TASK DIRECTIONS -> Each line starting at the one that contains "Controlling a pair" and ending at the one that contains "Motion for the" must be returned exactly, and the rest of the listing is left out.

BEGIN

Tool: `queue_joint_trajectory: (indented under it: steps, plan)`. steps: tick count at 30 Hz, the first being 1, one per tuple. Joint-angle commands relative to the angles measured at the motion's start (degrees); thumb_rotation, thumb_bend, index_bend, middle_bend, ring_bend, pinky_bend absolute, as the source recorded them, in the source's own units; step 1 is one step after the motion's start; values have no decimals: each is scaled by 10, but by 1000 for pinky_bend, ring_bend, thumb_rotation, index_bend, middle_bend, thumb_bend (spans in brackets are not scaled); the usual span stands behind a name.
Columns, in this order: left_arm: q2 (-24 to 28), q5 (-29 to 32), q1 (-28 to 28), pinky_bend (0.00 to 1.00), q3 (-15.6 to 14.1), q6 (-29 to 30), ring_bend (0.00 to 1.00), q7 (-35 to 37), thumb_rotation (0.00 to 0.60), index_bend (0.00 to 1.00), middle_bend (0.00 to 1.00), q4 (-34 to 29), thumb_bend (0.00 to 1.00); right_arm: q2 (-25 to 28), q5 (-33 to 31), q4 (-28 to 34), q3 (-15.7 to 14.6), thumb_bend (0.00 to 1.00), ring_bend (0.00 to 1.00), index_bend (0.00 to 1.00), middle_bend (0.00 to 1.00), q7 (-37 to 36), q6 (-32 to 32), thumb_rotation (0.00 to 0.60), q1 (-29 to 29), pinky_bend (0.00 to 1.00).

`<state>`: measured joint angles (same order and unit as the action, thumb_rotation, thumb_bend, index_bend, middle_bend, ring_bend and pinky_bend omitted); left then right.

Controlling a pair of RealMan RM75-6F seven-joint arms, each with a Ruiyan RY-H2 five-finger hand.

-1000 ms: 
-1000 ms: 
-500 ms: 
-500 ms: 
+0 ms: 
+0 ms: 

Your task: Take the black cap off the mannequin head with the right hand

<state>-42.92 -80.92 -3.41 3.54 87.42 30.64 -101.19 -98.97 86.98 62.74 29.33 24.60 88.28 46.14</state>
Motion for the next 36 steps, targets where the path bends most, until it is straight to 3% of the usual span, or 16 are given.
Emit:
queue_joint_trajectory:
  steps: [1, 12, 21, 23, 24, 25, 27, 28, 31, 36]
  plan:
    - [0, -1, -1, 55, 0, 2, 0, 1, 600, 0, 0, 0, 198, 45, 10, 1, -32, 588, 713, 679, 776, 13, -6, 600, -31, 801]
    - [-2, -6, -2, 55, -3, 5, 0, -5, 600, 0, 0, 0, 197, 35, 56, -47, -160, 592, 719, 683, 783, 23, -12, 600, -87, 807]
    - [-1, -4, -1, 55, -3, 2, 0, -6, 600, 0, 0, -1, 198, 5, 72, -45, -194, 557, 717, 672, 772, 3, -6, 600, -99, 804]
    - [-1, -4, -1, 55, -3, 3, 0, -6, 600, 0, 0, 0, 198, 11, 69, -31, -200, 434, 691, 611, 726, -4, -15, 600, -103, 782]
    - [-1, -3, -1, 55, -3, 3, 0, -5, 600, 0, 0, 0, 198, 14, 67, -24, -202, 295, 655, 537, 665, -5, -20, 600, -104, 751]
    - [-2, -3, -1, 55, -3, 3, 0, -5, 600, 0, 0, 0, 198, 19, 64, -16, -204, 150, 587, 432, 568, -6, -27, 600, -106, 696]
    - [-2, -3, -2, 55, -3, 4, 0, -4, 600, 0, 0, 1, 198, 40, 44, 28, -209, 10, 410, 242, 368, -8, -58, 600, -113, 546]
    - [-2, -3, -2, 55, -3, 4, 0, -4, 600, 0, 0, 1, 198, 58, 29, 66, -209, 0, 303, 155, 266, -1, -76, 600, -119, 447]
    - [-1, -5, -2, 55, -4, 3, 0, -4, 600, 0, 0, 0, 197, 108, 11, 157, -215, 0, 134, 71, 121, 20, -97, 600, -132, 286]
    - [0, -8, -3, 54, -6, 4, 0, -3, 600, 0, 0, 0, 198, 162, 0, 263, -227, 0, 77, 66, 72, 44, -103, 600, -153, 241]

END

OUTPUT BELOW ->
Controlling a pair of RealMan RM75-6F seven-joint arms, each with a Ruiyan RY-H2 five-finger hand.

-1000 ms: 
-1000 ms: 
-500 ms: 
-500 ms: 
+0 ms: 
+0 ms: 

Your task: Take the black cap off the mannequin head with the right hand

<state>-42.92 -80.92 -3.41 3.54 87.42 30.64 -101.19 -98.97 86.98 62.74 29.33 24.60 88.28 46.14</state>
Motion for the next 36 steps, targets where the path bends most, until it is straight to 3% of the usual span, or 16 are given.

What was asked now has a complete answer.